Die alte Schildkröte schaute ihr noch lange kopfschüttelnd und sinnierend nach, so lange, bis die kleine Amsel im tiefen Blau des strahlenden Sommerhimmels nicht mehr aus zu machen war. Der Himmel hatte die kleine Amsel buchstäblich in sich aufgesogen.„Was weiss so ein kleiner Vogel überhaupt von Zeit? Welche Bedeutung hat Zeit für so ein kleines Feder und überhaupt… was das Leben zu bieten hat…?“, wiederholte sie bei all ihren Überlegungen den letzten Satz der Amsel. Was nützt es, wenn du nicht siehst, was das Leben zu bieten hat, es nicht geniesst, weil du deine Zeit nicht richtig nutzt. Naja, eines Tages werden auch deine Flügel gestutzt, leider mein kleiner Freund, aber so ist das wahre Leben, dachte die Schildkröte weiter, als sie der Amsel fast ein wenig wehmütig nachschaute. Ach, ich will jetzt nicht mehr nachdenken, ich  bin zu müde und möchte mich nur  ein wenig ausruhen, dachte die Alte weiter, ich hab es auf meine alten Tage nicht mehr eilig. Ich habe Zeit, alle Zeit der Welt. Ich will die Zeit, die mir noch bleibt, geniessen und mich an meiner Zeit erfreuen, mit ganzem Herzen. Heute ist heute und morgen ist morgen. Heute lebe ich und wer weiss, was morgen ist. So will ich Tag für Tag leben, bewusst leben, nur darin allein liegt mein Glück. Ich kann doch nur Glück empfinden, wenn mir bewusst ist, dass nur das Heute zählt.
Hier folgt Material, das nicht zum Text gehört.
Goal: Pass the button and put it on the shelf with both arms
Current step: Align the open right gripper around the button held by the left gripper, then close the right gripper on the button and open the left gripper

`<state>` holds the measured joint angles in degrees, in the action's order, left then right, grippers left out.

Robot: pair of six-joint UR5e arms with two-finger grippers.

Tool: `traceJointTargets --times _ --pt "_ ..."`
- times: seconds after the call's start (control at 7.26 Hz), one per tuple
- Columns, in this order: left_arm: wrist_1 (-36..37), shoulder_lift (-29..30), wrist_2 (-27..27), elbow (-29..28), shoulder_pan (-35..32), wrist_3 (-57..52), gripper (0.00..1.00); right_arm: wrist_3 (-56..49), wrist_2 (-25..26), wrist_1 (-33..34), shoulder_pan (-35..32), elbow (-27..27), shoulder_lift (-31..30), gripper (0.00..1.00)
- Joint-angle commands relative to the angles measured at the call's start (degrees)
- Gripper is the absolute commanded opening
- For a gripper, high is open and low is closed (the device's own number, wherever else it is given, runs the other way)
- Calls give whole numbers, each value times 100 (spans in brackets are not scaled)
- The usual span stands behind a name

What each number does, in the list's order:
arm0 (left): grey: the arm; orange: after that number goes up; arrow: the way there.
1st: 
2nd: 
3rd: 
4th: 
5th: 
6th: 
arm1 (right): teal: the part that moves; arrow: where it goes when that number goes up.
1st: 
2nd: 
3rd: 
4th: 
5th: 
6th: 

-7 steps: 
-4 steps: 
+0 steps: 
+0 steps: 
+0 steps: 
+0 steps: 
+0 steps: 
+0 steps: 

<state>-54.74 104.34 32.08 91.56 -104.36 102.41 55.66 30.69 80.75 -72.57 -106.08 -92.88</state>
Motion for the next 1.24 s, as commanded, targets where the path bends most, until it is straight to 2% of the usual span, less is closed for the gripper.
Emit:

Das was ich heute erlebe, das ist mein wahres Leben, jetzt und hier – vielleicht gibt es mich morgen gar nicht mehr? Mich an allem freuen, alles bewusst erleben, was mir heute begegnet, was ich heute noch vor mir habe, das ist Glück. Menschen suchen so oft nach ihrem Glück, dabei liegt es in ihren Seelen allein, ob sie das Glück sehen und spüren, welches sie umgibt. Sie müssen es nicht suchen und finden, sie müssen es einfach nur sehen und empfinden. Doch sie können vielmals die Vergangenheit nicht loslassen und grübeln ängstlich darüber nach, was die Zukunft ihnen wohl bringt, damit nehmen sie sich Lebensfreude und verschwenden die Zeit der Gegenwart. Es weiss doch niemand, ausser unserem Schöpfer, ob es überhaupt noch ein Morgen  gibt, ob uns noch Zeit genug für alle das bleibt, wovon wir träumen, was die Zukunft vielleicht bringt. Das Einzige, was man weiss, ist doch die Tatsache, dass man jetzt, also heute lebt und nur darin liegt das wahre Glück, denn nur diese Zeit, das Heute ist wichtig, das ist unser wahres Leben.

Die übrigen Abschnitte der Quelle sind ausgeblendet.